A Genome-Wide Assessment of Inherited Genetic Variants and the Risk of Langerhans Cell Histiocytosis

Introduction: Langerhans cell histiocytosis (LCH) is a disease characterized by inflammatory lesions including pathologic CD207+ dendritic cells. Clinically, LCH is highly variable ranging from single lesions to highly aggressive, disseminated disease involving multiple organs and requiring intensive chemotherapy. Recent data support a model of pathogenesis in which activating somatic mutations in MAPK pathway genes arise in myeloid DC precursors. However, little is known about genetic susceptibility to this condition. Therefore, we conducted a genome-wide association study to characterize the role of inherited genetic variants on disease risk.

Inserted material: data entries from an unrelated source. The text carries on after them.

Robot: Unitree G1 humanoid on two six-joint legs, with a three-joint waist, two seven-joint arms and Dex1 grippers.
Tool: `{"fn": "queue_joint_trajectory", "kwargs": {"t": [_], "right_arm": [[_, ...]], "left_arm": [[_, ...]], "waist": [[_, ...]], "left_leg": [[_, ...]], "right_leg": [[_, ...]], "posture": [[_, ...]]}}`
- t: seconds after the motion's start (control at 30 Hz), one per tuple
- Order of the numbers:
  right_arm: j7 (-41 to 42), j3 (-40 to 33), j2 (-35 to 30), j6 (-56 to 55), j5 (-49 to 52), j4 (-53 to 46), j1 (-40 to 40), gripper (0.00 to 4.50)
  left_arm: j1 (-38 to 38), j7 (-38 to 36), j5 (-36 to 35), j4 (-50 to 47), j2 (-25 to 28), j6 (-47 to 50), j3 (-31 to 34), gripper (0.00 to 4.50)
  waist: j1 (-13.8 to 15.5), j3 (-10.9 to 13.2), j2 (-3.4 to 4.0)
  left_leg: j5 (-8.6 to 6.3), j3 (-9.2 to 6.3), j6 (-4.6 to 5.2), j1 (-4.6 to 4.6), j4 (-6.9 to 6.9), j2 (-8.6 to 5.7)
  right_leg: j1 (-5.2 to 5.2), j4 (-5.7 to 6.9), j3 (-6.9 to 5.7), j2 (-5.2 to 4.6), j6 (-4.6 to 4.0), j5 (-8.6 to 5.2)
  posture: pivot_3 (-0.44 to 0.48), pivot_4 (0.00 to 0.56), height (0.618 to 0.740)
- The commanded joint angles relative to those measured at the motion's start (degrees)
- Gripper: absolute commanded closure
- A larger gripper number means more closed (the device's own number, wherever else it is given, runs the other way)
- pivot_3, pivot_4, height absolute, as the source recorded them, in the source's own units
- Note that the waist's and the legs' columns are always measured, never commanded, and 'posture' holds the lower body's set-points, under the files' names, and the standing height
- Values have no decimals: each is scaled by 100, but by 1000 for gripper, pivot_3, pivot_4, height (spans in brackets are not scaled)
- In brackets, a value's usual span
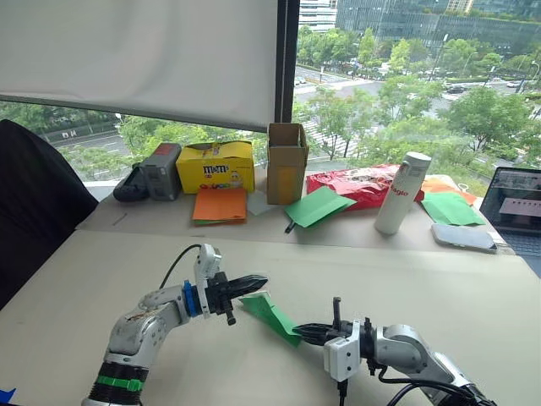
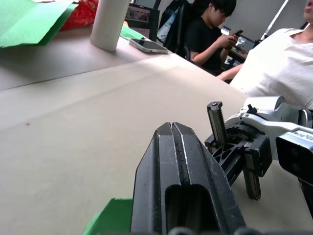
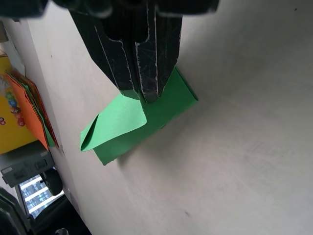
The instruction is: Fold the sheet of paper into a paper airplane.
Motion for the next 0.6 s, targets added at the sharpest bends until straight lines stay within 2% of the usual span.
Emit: {"fn": "queue_joint_trajectory", "kwargs": {"t": [0.03,0.17,0.37,0.6], "right_arm": [[14,222,9,237,-290,197,63,4482],[21,238,-9,276,-292,176,62,4482],[33,253,-39,313,-264,149,66,4482],[83,265,-60,384,-193,83,49,4482]], "left_arm": [[15,209,513,67,-75,-261,-462,4500],[101,460,1141,345,-103,-574,-903,4500],[179,564,1729,713,58,-797,-1173,4500],[382,480,1910,1123,89,-1084,-1263,4500]], "waist": [[-8,1,1],[-9,2,3],[-7,2,1],[-8,0,1]], "left_leg": [[0,0,0,1,-1,0],[0,0,0,3,-1,0],[0,0,0,2,-1,0],[0,1,0,5,-1,0]], "right_leg": [[1,0,1,1,0,0],[1,2,2,3,0,0],[0,2,2,3,0,0],[1,2,2,1,0,0]], "posture": [[0,150,656],[0,150,656],[0,150,656],[0,150,656]]}}
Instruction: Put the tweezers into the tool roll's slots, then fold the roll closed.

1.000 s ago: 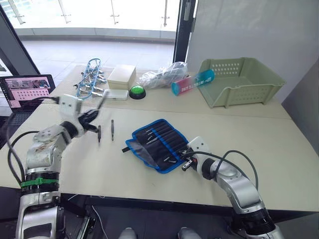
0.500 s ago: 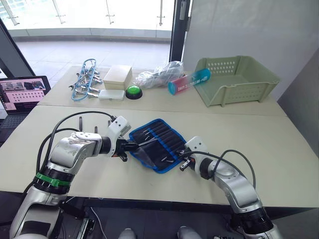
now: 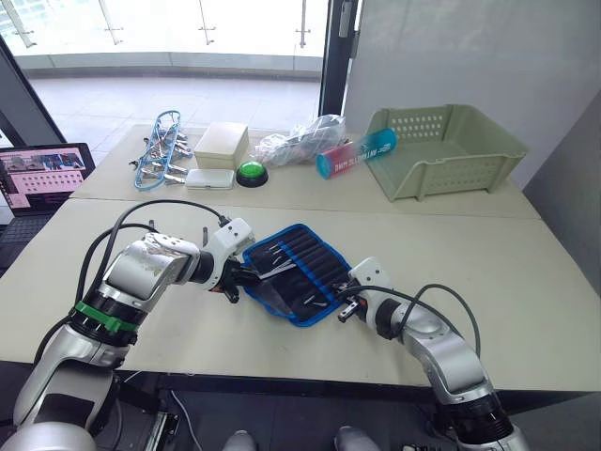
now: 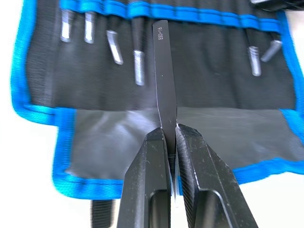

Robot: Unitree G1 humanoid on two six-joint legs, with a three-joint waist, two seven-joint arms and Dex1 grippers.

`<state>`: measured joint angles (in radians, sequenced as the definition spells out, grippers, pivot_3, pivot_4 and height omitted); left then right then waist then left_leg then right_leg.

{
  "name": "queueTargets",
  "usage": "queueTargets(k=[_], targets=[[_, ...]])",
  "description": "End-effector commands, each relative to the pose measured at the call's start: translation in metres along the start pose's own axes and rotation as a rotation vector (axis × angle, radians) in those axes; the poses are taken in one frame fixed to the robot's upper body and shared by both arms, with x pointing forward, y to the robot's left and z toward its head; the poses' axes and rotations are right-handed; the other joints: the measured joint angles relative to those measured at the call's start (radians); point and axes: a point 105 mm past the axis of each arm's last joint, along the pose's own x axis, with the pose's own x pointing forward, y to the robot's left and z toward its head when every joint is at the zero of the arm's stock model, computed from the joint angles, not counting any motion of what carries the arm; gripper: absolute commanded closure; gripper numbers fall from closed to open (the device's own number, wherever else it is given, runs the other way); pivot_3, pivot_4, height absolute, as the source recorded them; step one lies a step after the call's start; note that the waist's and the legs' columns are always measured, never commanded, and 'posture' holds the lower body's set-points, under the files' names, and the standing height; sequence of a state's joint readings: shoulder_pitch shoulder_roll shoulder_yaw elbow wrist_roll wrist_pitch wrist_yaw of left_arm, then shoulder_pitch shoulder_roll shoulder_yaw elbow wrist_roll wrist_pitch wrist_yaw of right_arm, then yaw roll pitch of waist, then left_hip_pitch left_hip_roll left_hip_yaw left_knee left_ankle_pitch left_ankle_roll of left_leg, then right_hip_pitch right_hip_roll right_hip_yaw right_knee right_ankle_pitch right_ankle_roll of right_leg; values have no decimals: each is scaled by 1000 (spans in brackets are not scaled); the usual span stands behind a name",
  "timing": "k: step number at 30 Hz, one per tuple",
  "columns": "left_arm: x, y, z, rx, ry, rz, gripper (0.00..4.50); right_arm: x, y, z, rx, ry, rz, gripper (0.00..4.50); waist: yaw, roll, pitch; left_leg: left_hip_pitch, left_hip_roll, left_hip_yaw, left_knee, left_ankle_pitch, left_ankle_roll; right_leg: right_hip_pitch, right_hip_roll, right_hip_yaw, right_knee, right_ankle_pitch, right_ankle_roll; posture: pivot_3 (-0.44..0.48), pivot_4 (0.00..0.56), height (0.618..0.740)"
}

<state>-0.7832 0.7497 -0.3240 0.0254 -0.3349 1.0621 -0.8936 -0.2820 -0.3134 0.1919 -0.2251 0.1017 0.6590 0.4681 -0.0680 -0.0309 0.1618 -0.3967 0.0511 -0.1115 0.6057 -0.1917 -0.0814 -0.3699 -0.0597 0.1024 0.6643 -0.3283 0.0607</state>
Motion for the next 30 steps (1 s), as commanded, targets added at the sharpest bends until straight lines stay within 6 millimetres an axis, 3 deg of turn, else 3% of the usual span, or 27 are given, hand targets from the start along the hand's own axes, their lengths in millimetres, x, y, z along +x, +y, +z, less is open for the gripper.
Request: queueTargets(k=[1,10,20,30], targets=[[1,-1,14,42,-25,4,4429,1,4,-26,41,96,1,4500,2,0,0,0,0,0,0,0,0,0,0,0,0,0,0,0,150,740],[7,-13,19,80,-28,-49,4429,-1,4,-27,42,98,-7,4500,5,0,0,0,0,0,0,0,0,0,0,0,0,0,0,0,150,740],[-18,2,24,104,-24,-4,4429,-1,5,-28,47,97,-10,4500,6,0,0,-1,0,0,0,0,0,0,0,0,0,0,0,0,150,740],[-27,-11,31,84,15,-137,4429,2,7,-26,45,90,-6,4500,1,1,0,-1,0,0,0,0,0,-1,0,0,0,0,0,0,150,740]])
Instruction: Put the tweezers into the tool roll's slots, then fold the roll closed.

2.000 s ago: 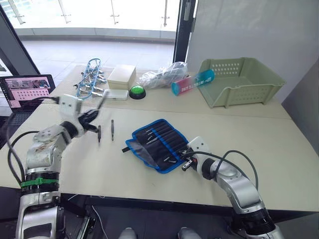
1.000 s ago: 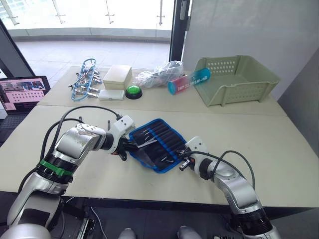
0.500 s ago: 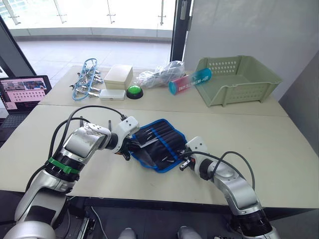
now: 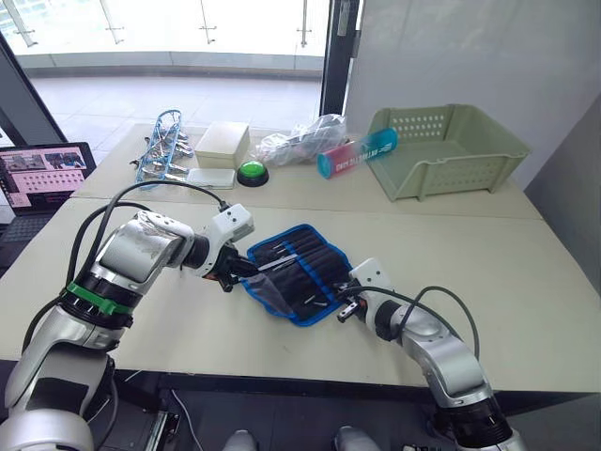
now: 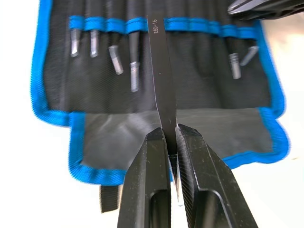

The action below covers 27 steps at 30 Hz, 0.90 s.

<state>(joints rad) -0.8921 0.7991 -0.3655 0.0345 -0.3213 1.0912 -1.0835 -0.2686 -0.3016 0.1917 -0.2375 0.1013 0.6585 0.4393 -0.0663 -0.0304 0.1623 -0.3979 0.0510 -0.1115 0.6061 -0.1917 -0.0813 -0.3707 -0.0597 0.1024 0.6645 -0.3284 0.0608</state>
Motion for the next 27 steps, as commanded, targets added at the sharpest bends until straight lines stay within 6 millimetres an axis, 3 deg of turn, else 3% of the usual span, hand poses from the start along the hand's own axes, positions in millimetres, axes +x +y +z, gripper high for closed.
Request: queueTargets(k=[1,7,27], targets=[[-9,-4,10,24,0,-33,4429,3,6,-26,34,97,17,4500,-1,0,0,0,0,0,0,0,0,0,0,0,0,0,0,0,150,740],[-1,4,5,20,104,-27,4429,1,8,-28,45,97,10,4500,-1,0,0,0,0,0,0,0,0,0,0,0,0,0,0,0,150,740],[20,12,20,98,164,-47,4429,-1,7,-29,54,95,-16,4500,1,0,0,-1,0,0,0,0,0,-1,0,0,0,0,0,0,150,740]])
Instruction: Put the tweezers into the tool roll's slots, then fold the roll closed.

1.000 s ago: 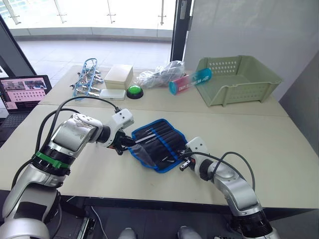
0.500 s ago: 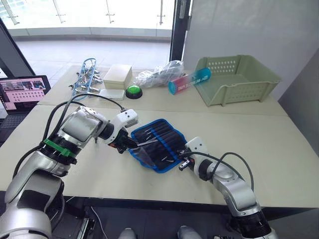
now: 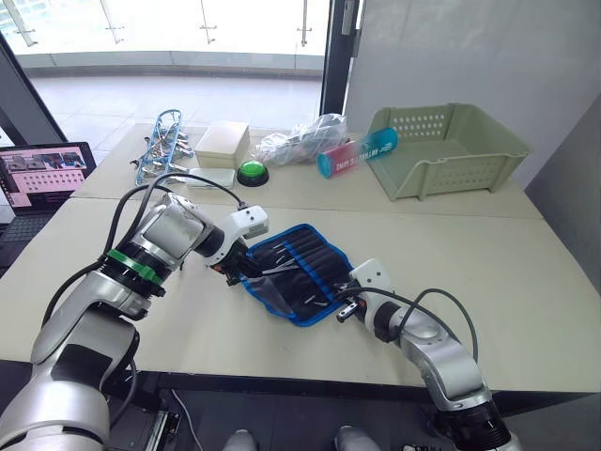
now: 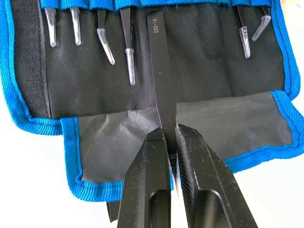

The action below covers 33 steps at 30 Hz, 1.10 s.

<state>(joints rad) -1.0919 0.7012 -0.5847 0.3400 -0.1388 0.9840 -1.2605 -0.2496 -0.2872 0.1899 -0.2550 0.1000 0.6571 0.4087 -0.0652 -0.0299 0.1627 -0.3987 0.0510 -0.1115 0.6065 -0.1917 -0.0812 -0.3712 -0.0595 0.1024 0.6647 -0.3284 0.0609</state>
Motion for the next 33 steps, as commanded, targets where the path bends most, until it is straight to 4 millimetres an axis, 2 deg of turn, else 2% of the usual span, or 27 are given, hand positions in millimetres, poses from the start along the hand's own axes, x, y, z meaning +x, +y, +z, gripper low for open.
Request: queueTargets(k=[1,6,10,20,26,28,33], targets=[[-3,1,16,52,-18,17,4429,0,5,-29,41,106,8,4500,1,0,0,0,0,0,0,0,0,0,0,0,0,0,0,0,150,740],[6,5,25,76,-24,44,4429,0,6,-29,41,106,7,4500,5,0,0,0,0,0,0,0,0,0,0,0,0,0,0,0,150,740],[21,11,35,85,-45,96,4429,0,7,-28,39,105,10,4500,5,0,0,0,0,0,1,0,0,0,0,0,0,0,0,0,150,740],[50,-4,53,79,-180,61,4429,0,15,-30,6,128,34,4500,4,0,0,-1,0,0,1,0,0,0,0,0,0,0,0,0,150,740],[61,1,54,90,-234,101,4429,-1,19,-34,-3,154,44,4500,5,0,0,-1,0,0,2,0,0,0,0,0,0,0,0,0,150,740],[65,0,48,86,-226,97,4429,-2,18,-38,-4,174,39,4500,5,0,0,-1,0,0,2,0,0,0,0,0,0,0,0,0,150,740],[61,3,46,78,-233,101,4429,-2,17,-39,-3,180,37,4500,5,0,0,0,-1,0,2,0,0,1,0,0,0,0,0,0,150,740]])
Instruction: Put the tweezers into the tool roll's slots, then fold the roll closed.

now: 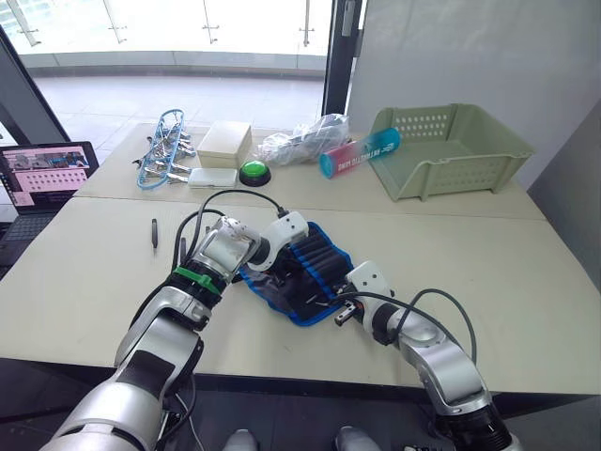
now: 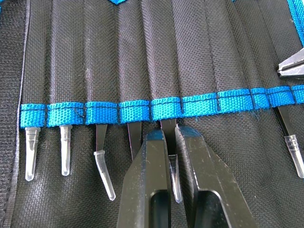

Methods: We utilized a case-parent trio approach, which is immune to the effects of population stratification bias. Specifically, this allows for the inclusion of individuals regardless of genetic ancestry. LCH case-parent trios (n=134) were recruited from Texas Children's Cancer Center. Genotyping was performed using the Illumina Omni-5 Quad BeadChip. Genetic ancestry was determined using the bioinformatics algorithm STRUCTURE. To inform this algorithm, a set of 12,898 autosomal ancestry informative markers specifically identified to infer population substructure was extracted from the study trios. Estimated genomic ancestral proportions were then used to classify each study participant as either of European ancestry, Amerindian ancestry, or of African ancestry. For the association analysis, we focused on the role of common variants (i.e., minor allele frequency ≥5%). The association analysis was conducted utilizing the PREMIM-EMIM algorithm, an established, multinomial log-likelihood approach for assessing case-parent trios GWAS data. This method allows for the inclusion of "incomplete" trios (e.g., mother-case duos). We applied a genome-wide statistical significance cutoff of p<1.0x10^-5.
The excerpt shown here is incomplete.